The Lost Founding Father: John Quincy Adams and the Transformation of American Politics - William J. Cooper Jr.

It's not unreasonable to ask whether a new biography of John Quincy Adams is needed. In recent years Paul Nagel, Robert Remini, Harlow Giles Unger, Fred Kaplan, and James Traub have all published books that chronicle the life of America's sixth president, which raises the question of what William J. Cooper offers that is different from these other works. His answer is embodied in the book's title, as he sees Adams not as a figure of the antebellum-era politics in which he served but as more reflective of the generation of the "founding fathers" that preceded it. It's an interesting argument, and one that Cooper supports not just by detailing the commonalities between Adams's politics and those of his father's generation, but also by describing Adams's religious beliefs and enthusiasm for intellectual discovery, which are closer to the Enlightenment-era thinking of the Revolutionary generation than the more Romantic ideas that would characterize the 19th century.

 

The sense of Adams as a man out of step with his times emerges over the course of Cooper’s book. Part of the reason for this was his upbringing, which was itinerant due to his accompanying his father on diplomatic missions during the American Revolution. Traveling through Europe exposed him more directly to Enlightenment ideals, and gave him the motivation to master several different languages. Such an education helps to explain why President Washington selected the 27-year-old Adams as minister to the Netherlands, as he brought to his job a level of knowledge that belied his youth. This was the start of a succession of diplomatic appointments over the next two decades, broken by a term in the United States Senate, and which culminated in eight years as Secretary of State.

 

Cooper describes Adams’s early career and presidency in a fairly straightforward manner. It is when he gets to Adams’s post-presidential career in the House of Representatives, however, that his narrative hits its stride. This is understandable given Cooper’s background as an historian of the antebellum South, as he brings a different set of insights to Adams’s involvement in the political issues of the 1830s and 1840s than previous biographers. Foremost among them is Adams’s role in the debates over the “gag rule” over slavery in the House during that time, which Adams was at the forefront of the fight against. Cooper’s explanation of Adams’s relationship with the abolitionist movement during this period is a particular strength of this book, as is its role in his development of his nationwide celebrity.
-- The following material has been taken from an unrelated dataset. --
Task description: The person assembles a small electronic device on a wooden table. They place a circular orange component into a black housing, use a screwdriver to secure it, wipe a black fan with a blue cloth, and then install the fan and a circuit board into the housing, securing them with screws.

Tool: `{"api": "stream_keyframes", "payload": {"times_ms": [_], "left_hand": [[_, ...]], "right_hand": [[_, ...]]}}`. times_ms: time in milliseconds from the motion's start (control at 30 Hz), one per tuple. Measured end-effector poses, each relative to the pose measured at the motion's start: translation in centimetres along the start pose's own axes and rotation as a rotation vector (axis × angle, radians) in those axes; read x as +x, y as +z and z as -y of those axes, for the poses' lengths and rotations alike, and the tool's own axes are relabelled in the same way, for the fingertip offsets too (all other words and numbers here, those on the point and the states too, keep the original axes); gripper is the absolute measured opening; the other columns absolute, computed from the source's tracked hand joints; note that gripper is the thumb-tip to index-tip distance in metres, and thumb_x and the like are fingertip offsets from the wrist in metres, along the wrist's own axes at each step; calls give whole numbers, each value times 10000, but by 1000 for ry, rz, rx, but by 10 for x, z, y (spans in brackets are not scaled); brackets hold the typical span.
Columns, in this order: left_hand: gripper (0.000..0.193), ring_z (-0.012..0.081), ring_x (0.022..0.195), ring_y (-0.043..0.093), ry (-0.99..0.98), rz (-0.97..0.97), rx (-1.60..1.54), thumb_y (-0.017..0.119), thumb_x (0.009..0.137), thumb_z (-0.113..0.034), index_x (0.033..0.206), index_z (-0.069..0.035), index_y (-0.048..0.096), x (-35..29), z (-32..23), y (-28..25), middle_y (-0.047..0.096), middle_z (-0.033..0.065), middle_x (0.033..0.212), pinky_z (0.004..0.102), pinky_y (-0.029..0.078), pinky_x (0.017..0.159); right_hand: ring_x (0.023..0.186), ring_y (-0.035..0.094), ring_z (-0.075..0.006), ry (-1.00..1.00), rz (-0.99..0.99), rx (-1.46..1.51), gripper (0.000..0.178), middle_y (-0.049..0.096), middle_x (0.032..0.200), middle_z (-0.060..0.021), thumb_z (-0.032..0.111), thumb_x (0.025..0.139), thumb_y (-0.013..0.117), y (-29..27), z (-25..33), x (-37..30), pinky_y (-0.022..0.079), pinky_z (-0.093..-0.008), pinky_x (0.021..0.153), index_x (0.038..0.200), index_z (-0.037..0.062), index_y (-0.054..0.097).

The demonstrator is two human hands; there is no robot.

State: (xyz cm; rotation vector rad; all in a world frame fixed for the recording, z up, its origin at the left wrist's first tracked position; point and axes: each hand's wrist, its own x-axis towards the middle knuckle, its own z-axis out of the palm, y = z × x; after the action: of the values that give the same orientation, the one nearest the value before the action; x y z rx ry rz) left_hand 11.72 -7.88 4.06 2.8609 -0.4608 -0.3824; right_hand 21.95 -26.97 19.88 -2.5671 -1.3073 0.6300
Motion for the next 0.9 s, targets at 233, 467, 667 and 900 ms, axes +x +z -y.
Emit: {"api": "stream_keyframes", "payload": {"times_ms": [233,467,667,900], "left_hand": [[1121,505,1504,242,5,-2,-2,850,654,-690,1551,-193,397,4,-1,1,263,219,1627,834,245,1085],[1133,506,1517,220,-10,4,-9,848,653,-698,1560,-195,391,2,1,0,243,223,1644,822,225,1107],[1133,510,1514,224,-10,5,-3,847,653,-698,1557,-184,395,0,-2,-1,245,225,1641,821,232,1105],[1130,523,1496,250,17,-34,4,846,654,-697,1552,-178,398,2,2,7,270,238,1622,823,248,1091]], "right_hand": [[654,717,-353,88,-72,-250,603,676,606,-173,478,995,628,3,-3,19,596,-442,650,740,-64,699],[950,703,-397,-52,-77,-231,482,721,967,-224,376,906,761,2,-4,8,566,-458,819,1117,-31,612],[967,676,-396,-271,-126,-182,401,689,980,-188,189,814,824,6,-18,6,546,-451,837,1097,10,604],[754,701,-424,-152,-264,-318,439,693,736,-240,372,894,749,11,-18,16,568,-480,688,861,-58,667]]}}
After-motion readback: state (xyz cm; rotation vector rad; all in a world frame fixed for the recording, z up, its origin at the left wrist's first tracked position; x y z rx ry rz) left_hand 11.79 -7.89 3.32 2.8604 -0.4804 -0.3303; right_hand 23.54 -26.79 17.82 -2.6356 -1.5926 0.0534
As Cooper demonstrates, even Southerners who opposed his championing of antislavery petitioning esteemed the elderly Adams as a living link to their legendary past, which contributed to the national mourning that greeted his death in 1848.

 

Cooper’s approach makes for a valuable appreciation of Adams’s significance as both a politician and a national symbol. While concentrating on his political career comes at the coverage of his personal life – with his family absent from the text for pages at a time – this seems an accurate reflection of the life Adams lived, in which public service was always at the forefront. It makes for a book that is an excellent resource for anyone seeing to learn about Adams’s long and distinguished public career, as well as what it represented to a growing nation.